For instance, given the data simulated above - we can generate the stochastic character map as follows:
## simulate single stochastic character map using empirical Bayes method
mtree<-make.simmap(eel.tree,feed.mode,model="ER")
## make.simmap is sampling character histories conditioned on the transition matrix
##
## Q =
## bite suction
## bite -0.01582783 0.01582783
## suction 0.01582783 -0.01582783
## (estimated using likelihood);
## and (mean) root node prior probabilities
## pi =
## bite suction
## 0.5 0.5
## Done.
plot(mtree,cols,type="fan",fsize=0.7,ftype="i")
add.simmap.legend(colors=cols,prompt=FALSE,x=0.9*par()$usr[1],
y=0.8*par()$usr[3],fsize=0.8)
A single stochastic character map does not mean a whole lot in isolation - we need to look at the whole distribution from a sample of stochastic maps. This can be a bit overwhelming. For instance, the following code generates 100 stochastic character maps from our dataset and plots them in a grid:
mtrees<-make.simmap(eel.tree,feed.mode,model="ER",nsim=100)
## make.simmap is sampling character histories conditioned on the transition matrix
##
## Q =
## bite suction
## bite -0.01582783 0.01582783
## suction 0.01582783 -0.01582783
## (estimated using likelihood);
## and (mean) root node prior probabilities
## pi =
## bite suction
## 0.5 0.5
## Done.
par(mfrow=c(10,10))
null<-sapply(mtrees,plotSimmap,colors=cols,lwd=1,ftype="off")
It's possible to summarize a set of stochastic maps in a much more meaningful way.

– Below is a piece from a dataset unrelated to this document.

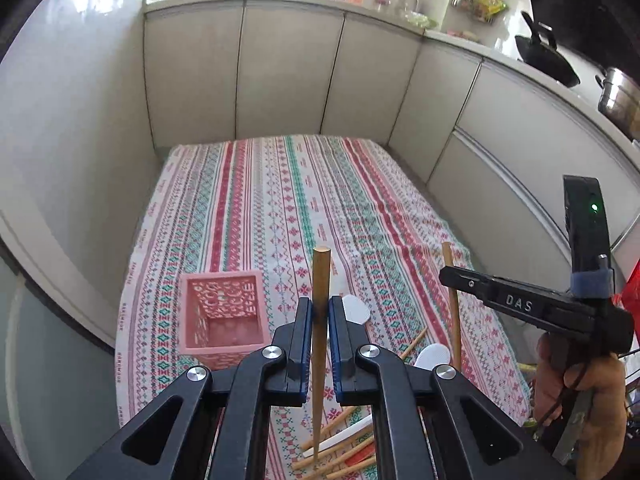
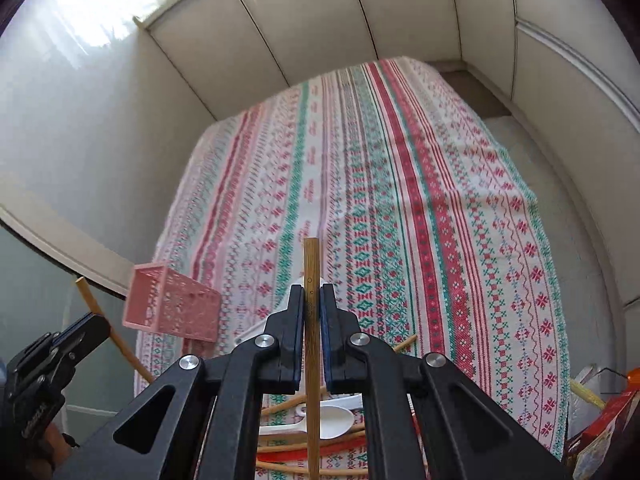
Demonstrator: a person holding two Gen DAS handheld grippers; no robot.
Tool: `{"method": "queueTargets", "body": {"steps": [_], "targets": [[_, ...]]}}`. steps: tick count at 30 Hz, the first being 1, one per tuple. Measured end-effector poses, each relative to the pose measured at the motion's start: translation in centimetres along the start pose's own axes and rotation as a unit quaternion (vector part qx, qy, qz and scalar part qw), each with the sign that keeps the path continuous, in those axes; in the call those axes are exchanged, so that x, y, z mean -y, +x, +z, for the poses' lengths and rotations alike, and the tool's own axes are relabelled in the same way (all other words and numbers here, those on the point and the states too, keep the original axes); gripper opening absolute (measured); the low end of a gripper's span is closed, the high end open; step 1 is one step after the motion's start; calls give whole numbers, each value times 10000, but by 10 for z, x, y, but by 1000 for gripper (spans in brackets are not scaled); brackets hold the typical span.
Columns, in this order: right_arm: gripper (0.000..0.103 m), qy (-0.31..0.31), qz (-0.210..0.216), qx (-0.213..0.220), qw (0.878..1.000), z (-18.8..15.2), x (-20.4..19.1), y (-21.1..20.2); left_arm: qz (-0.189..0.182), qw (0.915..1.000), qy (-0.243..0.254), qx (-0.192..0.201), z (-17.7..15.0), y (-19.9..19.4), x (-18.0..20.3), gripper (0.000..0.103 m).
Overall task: Organize utensils
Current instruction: 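Lift both held chopsticks upright and carry them toward the pink basket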
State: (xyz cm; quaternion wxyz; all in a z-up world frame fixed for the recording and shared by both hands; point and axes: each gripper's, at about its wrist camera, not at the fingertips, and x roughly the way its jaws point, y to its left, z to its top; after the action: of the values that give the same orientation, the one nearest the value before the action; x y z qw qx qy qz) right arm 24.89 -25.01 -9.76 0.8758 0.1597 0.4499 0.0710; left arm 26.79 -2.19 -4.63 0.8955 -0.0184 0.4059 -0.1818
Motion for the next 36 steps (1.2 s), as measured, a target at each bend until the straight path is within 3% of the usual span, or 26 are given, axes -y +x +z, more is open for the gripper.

For instance, we can estimate the number of changes of each type, the proportion of time spent in each state, and the posterior probabilities that each internal node is in each state, under our model. For example:
pd<-summary(mtrees)
pd
## 100 trees with a mapped discrete character with states:
## bite, suction
##
## trees have 30.9 changes between states on average
##
## changes are of the following types:
## bite,suction suction,bite
## x->y 16.42 14.48
##
## mean total time spent in each state is:
## bite suction total
## raw 1097.481754 886.619487 1984.101
## prop 0.553138 0.446862 1.000
plot(pd,fsize=0.6,ftype="i",colors=cols,ylim=c(-2,Ntip(eel.tree)))
add.simmap.legend(colors=cols[2:1],prompt=FALSE,x=0,y=-4,vertical=FALSE)

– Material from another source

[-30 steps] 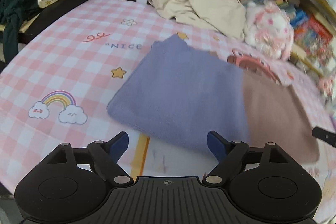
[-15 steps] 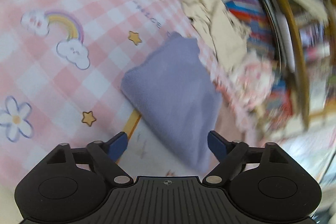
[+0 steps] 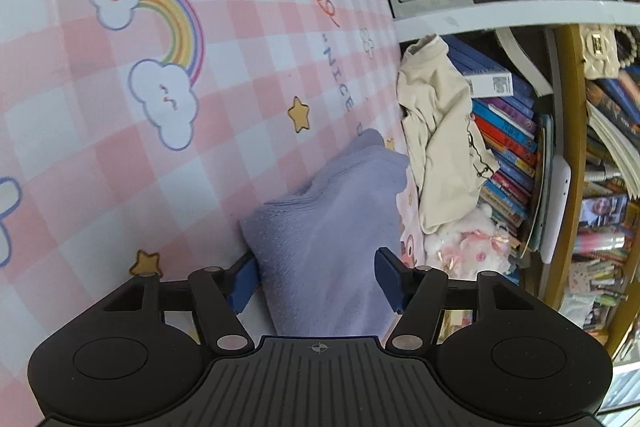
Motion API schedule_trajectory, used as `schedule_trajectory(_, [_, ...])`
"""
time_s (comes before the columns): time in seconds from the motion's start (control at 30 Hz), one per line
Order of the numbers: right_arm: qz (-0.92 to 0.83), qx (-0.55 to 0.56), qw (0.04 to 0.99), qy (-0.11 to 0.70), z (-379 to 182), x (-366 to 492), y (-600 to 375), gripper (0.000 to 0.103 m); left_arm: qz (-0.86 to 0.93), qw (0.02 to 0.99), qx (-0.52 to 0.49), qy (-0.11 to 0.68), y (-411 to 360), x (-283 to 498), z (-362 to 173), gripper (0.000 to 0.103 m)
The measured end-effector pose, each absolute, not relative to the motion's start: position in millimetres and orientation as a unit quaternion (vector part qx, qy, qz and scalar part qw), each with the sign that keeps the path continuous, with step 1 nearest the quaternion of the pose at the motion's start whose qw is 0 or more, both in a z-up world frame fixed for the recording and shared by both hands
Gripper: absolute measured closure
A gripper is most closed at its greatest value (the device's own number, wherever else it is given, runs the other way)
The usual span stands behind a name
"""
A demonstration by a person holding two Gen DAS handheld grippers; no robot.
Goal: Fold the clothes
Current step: 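Move the left gripper to the lavender side edge of the folded sweater, then grasp the lavender side edge with the left gripper and fold it toward the mauve half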
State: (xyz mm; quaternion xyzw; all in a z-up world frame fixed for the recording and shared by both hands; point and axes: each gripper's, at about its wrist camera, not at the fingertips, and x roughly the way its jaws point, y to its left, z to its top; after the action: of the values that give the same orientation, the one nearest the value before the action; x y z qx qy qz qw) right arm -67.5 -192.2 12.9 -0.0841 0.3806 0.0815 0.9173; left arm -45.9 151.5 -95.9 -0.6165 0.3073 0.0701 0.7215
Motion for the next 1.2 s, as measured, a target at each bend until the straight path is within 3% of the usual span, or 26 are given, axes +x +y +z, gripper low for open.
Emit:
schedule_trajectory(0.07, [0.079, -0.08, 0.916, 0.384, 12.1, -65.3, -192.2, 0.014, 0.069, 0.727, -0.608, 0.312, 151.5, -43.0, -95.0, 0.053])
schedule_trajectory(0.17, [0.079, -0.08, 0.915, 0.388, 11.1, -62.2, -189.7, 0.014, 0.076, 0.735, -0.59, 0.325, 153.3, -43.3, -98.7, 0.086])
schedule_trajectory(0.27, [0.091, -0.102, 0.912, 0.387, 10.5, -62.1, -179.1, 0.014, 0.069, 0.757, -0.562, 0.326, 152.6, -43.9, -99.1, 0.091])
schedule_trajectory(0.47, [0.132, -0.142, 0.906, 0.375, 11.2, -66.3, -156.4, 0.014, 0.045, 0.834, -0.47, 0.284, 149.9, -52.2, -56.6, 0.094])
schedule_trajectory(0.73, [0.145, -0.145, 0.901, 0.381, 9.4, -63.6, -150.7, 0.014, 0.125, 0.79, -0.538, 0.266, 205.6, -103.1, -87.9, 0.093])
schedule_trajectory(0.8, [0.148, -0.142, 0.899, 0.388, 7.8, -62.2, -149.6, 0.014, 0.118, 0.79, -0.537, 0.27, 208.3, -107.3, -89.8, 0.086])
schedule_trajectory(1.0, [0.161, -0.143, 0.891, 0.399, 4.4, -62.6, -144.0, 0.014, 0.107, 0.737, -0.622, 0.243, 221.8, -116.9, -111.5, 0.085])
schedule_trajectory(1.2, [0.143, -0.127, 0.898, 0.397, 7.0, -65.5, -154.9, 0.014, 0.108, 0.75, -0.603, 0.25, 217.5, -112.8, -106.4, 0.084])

## now let's plot a random map, and overlay the posterior probabilities
plot(mtrees[[1]],cols,fsize=0.6,ftype="i",ylim=c(-2,Ntip(eel.tree)))
nodelabels(pie=pd$ace,piecol=cols,cex=0.5)

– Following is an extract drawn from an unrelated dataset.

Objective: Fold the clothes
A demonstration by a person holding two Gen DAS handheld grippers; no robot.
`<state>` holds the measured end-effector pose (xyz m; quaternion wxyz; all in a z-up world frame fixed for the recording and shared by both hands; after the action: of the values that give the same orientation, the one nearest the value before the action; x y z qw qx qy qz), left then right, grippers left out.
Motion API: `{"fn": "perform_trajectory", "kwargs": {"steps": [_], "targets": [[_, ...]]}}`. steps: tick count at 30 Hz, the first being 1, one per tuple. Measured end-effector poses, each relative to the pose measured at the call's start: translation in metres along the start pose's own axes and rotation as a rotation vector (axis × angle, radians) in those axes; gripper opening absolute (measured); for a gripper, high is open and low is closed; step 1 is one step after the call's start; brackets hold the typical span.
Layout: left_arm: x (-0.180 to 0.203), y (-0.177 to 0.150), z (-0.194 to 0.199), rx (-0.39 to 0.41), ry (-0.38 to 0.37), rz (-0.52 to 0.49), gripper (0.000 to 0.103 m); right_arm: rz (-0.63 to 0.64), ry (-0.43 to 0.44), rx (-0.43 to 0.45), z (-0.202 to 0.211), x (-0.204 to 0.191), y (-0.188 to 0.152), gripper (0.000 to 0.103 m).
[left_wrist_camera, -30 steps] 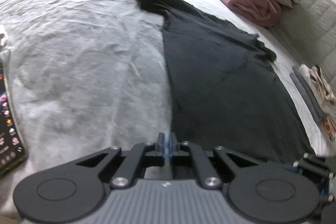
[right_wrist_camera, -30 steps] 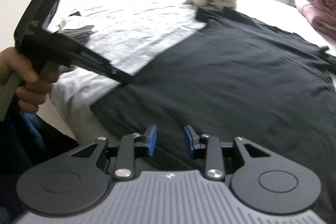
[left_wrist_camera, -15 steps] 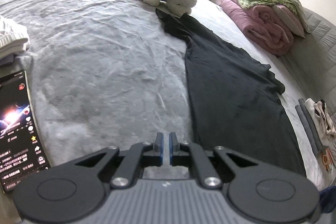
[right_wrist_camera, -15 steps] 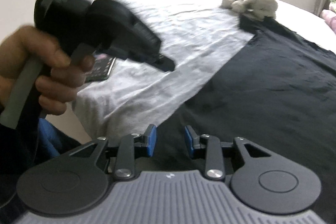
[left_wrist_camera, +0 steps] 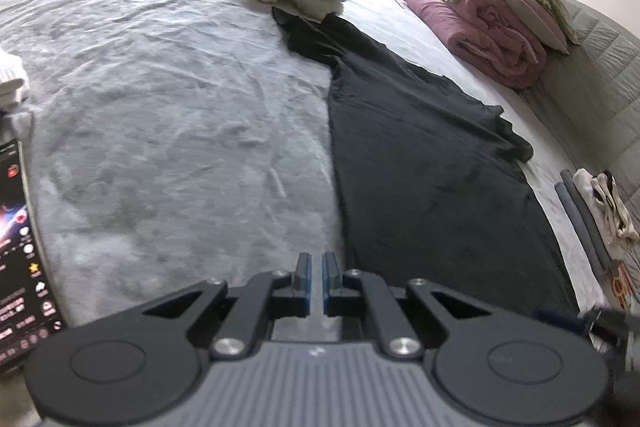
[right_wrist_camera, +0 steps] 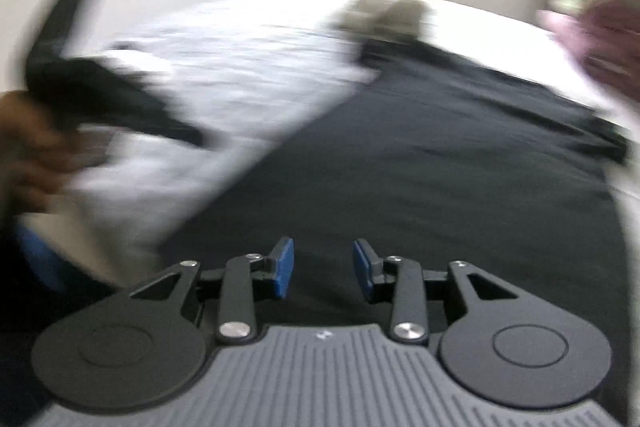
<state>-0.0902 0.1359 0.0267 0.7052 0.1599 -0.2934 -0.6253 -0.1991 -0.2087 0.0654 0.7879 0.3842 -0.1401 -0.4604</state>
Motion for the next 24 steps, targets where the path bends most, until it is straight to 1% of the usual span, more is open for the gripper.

add.simmap.legend(colors=cols[2:1],prompt=FALSE,x=0,y=-4,vertical=FALSE)
For binary discrete characters, we can also use a method in phytools called densityMap
to visualize the posterior probability of being in each state across all the edges and nodes of the tree as follows:
obj<-densityMap(mtrees,states=levels(feed.mode)[2:1],plot=FALSE)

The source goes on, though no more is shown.